The attack created 80 million new tokens, diluting existing supply. The attacker’s selling of minted USR for USDC, USDT, and ultimately ETH obliterated pool liquidity. Anyone holding USR at the time of the exploit faced immediate losses.

The depeg cascaded into DeFi lending markets. USR and its staked derivative wstUSR were accepted as collateral on platforms including Morpho and Gauntlet. Opportunistic traders reportedly bought USR at its discounted market price and borrowed USDC against it at the hardcoded $1 valuation, draining stablecoin liquidity from affected vaults.

RLP Insurance Layer Exposure

The damage may extend to Resolv’s junior tranche, the Resolv Liquidity Pool (RLP), which serves as an insurance layer absorbing losses to protect USR holders. YieldsAndMore noted that RLP had approximately $38.6 million in circulation at pre-exploit prices. The largest RLP holder is Stream Finance, the yield protocol that disclosed a $93 million loss in November 2025 after an external fund manager misappropriated assets. Stream holds a 13.6 million RLP position on Morpho representing approximately $17 million in net exposure, meaning its depositors could face another significant loss.

Protocol Background and Industry Context

Resolv Overview

Abu Dhabi-based Resolv raised a $10 million seed round in April 2025 led by Cyber.Fund and Maven11, with participation from Coinbase Ventures, Arrington Capital, and Animoca Ventures. Incubated through Delphi Labs, the protocol offered yield through funding rate arbitrage and a dual-tranche system pairing USR with the risk-bearing RLP insurance layer.

Prior to the attack, USR’s market cap had already declined from approximately $400 million in early February to roughly $100 million. The RESOLV governance token fell approximately 8.5% following the exploit.

2026 DeFi Exploit Trends

The Resolv incident adds to a growing series of crypto exploits in early 2026:

January 2026: Truebit lost $26.6 million after an attacker targeted a vulnerability in a smart contract deployed five years ago

January 2026: Makina Finance lost roughly $5 million from a stablecoin pool after a flash loan oracle manipulation attack

An Immunefi report published last week found the average crypto hack now costs about $25 million, with the top five exploits in 2024-2025 accounting for 62% of all stolen funds.

Regulatory Context

The timing of the exploit coincides with active U.S. legislative debates on yield-bearing stablecoin regulation under the GENIUS Act. The American Bankers Association has warned that such products could draw deposits away from traditional banks, while key senators reached an “agreement in principle” on stablecoin yield treatment on March 20, 2026.

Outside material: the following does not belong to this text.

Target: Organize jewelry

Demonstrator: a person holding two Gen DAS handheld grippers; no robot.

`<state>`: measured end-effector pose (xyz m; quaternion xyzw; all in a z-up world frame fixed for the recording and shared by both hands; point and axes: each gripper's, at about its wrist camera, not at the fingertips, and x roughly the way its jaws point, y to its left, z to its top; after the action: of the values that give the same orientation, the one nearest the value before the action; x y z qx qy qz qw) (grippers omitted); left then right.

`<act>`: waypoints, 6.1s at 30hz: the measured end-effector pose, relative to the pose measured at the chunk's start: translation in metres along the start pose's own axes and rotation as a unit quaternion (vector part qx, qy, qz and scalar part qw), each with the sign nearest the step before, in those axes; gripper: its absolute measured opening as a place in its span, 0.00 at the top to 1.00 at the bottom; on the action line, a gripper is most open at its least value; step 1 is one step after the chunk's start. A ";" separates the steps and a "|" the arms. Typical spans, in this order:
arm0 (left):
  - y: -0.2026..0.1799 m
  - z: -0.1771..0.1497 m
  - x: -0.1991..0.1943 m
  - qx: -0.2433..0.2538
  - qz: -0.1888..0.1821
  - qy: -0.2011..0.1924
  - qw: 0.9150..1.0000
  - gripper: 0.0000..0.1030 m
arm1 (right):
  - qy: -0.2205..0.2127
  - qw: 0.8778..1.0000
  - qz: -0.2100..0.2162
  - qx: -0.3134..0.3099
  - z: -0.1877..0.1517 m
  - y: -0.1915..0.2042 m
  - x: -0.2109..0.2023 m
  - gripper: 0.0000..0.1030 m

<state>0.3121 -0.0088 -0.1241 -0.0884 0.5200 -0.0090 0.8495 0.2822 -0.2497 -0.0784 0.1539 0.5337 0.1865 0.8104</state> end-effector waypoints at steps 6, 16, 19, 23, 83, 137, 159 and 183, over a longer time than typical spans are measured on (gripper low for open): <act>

Frequently Asked Questions

How did the Resolv USR exploit work?

The attacker exploited a vulnerability in Resolv’s minting contract where a privileged role (SERVICE_ROLE) was controlled by a single externally owned account with no mint limits, oracle validation, or amount checks. The attacker deposited 100,000 USDC and received 50 million USR (500x the expected amount), then minted an additional 30 million USR in a second transaction, creating approximately 80 million unbacked tokens.

Did Resolv lose its collateral backing?

Resolv Labs stated that its collateral pool “remains fully intact” with “no underlying assets” lost. However, this assertion understates the damage because the attack took the form of supply inflation rather than direct theft of backing assets. The 80 million new tokens diluted existing USR supply, and the attacker’s selling obliterated pool liquidity, causing immediate losses for USR holders.

What was the total financial impact of the exploit?

The attacker extracted approximately $25 million, converting minted USR into 11,409 ETH (worth roughly $23.7 million) and holding an additional $1.1 million in wrapped USR tokens. USR holders faced losses from supply dilution, and DeFi lending platforms accepting USR as collateral experienced liquidity drains as traders exploited the depeg to borrow against inflated valuations.